Directions >>
The expected answer is every line of the material, reproduced exactly.
== Data section
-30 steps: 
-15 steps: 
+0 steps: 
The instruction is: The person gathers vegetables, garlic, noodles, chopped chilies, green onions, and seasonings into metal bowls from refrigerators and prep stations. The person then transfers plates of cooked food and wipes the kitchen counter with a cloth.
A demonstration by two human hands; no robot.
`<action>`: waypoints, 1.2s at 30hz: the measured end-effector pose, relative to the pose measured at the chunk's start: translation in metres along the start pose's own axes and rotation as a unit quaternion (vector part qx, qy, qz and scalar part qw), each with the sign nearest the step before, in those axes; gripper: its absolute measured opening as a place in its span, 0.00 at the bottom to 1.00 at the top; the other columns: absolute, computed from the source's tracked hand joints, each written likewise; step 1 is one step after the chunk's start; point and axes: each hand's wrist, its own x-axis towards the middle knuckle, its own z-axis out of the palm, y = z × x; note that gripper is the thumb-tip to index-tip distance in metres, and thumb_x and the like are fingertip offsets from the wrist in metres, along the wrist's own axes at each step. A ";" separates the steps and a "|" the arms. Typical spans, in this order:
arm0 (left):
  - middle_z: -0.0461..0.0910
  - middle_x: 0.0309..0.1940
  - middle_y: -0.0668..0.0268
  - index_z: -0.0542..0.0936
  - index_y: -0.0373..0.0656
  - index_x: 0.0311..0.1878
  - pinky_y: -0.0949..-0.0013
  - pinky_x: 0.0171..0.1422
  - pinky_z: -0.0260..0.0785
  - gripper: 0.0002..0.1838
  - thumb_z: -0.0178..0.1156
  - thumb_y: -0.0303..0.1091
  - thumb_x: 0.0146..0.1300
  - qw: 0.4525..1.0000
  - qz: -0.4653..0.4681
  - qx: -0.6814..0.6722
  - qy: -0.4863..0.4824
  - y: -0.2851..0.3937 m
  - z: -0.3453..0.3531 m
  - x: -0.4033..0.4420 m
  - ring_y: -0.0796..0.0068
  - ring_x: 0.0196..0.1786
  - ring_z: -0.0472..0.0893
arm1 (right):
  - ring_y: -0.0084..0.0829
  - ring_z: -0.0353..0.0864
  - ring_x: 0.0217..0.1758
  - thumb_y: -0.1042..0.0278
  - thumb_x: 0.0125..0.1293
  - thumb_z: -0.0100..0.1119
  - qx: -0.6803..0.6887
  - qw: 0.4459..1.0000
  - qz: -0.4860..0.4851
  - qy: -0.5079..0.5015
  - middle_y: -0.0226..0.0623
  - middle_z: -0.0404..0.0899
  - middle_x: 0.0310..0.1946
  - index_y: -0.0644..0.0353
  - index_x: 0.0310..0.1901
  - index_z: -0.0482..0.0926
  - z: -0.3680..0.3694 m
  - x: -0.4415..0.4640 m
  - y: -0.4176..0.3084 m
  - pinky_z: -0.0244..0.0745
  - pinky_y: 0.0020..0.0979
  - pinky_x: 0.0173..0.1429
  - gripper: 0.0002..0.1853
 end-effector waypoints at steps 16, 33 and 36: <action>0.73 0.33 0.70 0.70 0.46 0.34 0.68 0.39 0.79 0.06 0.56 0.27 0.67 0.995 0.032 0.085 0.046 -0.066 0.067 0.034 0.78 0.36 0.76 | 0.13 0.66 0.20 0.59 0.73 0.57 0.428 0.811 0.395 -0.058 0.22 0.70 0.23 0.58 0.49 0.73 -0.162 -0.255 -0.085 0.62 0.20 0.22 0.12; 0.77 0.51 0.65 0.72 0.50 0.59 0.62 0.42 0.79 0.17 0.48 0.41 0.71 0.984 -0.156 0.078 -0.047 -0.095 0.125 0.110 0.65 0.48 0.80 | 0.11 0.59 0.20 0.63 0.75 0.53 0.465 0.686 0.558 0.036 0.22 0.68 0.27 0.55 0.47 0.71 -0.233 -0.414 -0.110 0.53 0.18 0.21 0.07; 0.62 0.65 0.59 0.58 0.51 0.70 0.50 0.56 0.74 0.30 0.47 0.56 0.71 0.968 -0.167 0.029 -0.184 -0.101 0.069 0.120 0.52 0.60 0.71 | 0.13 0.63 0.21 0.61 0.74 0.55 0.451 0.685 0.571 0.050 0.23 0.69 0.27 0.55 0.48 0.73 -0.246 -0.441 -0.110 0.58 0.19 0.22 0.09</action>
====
Response to this task >>
-30 steps: 
-15 steps: 
+0 steps: 
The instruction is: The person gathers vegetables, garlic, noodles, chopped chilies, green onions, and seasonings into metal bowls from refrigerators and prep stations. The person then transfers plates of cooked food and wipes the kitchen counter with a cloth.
A demonstration by two human hands; no robot.
`<action>`: waypoints, 1.2s at 30hz: the measured end-effector pose, relative to the pose measured at the chunk's start: translation in metres along the start pose's own axes and rotation as a unit quaternion (vector part qx, qy, qz and scalar part qw), each with the sign nearest the step before, in those axes; gripper: its absolute measured opening as a place in its span, 0.00 at the bottom to 1.00 at the top; the other columns: absolute, computed from the source's tracked hand joints, each written likewise; step 1 is one step after the chunk's start; point and axes: each hand's wrist, its own x-axis towards the middle knuckle, its own z-axis out of the palm, y = z × x; note that gripper is the thumb-tip to index-tip distance in metres, and thumb_x and the like are fingertip offsets from the wrist in metres, along the wrist's own axes at each step. A ";" separates the steps and a "|" the arms. Typical spans, in this order:
arm0 (left):
  - middle_z: -0.0461..0.0910
  - middle_x: 0.0309..0.1940
  - middle_y: -0.0668..0.0268
  - index_z: -0.0542..0.0936
  - index_y: -0.0373..0.0656
  - index_x: 0.0311..0.1878
  - pinky_y: -0.0949..-0.0013
  - pinky_x: 0.0171..0.1422
  - pinky_z: -0.0260..0.0785
  - gripper: 0.0002..0.1838
  - thumb_z: -0.0178..0.1156
  - thumb_y: -0.0303..0.1091
  - thumb_x: 0.0146..0.1300
  - qw: 0.4525..1.0000
  - qz: -0.4653..0.4681
  - qx: -0.6814..0.6722
  - qy: -0.4863..0.4824
  - y: -0.2851..0.3937 m
  - z: -0.3453..0.3531 m
  - x: -0.4033..0.4420 m
  - ring_y: -0.0796..0.0068
  - ring_x: 0.0196..0.1786
  - ring_z: -0.0472..0.0893
arm1 (right):
  - ring_y: -0.0084..0.0829
  - ring_z: -0.0353..0.0864
  - ring_x: 0.0217..0.1758
  - thumb_y: -0.1042..0.0278
  - thumb_x: 0.0125..0.1293
  - thumb_z: -0.0100..0.1119
  - qx: -0.6803..0.6887
  - qw: 0.4459..1.0000
  - qz: -0.4860..0.4851
  - qy: -0.5079..0.5015
  - middle_y: -0.0226..0.0623
  - middle_z: -0.0404..0.0899
  - middle_x: 0.0310..0.1946
  - index_y: -0.0644..0.0353
  - index_x: 0.0310..0.1901
  - index_z: -0.0482..0.0926
  - z: -0.3680..0.3694 m
  - x: -0.4415..0.4640 m
  - y: -0.4176..0.3084 m
  - pinky_z: -0.0244..0.0745
  - pinky_y: 0.0020..0.0979
  - pinky_x: 0.0173..0.1429
  - gripper: 0.0002..0.1853
 end-effector waypoints at steps 16, 33 and 36: <action>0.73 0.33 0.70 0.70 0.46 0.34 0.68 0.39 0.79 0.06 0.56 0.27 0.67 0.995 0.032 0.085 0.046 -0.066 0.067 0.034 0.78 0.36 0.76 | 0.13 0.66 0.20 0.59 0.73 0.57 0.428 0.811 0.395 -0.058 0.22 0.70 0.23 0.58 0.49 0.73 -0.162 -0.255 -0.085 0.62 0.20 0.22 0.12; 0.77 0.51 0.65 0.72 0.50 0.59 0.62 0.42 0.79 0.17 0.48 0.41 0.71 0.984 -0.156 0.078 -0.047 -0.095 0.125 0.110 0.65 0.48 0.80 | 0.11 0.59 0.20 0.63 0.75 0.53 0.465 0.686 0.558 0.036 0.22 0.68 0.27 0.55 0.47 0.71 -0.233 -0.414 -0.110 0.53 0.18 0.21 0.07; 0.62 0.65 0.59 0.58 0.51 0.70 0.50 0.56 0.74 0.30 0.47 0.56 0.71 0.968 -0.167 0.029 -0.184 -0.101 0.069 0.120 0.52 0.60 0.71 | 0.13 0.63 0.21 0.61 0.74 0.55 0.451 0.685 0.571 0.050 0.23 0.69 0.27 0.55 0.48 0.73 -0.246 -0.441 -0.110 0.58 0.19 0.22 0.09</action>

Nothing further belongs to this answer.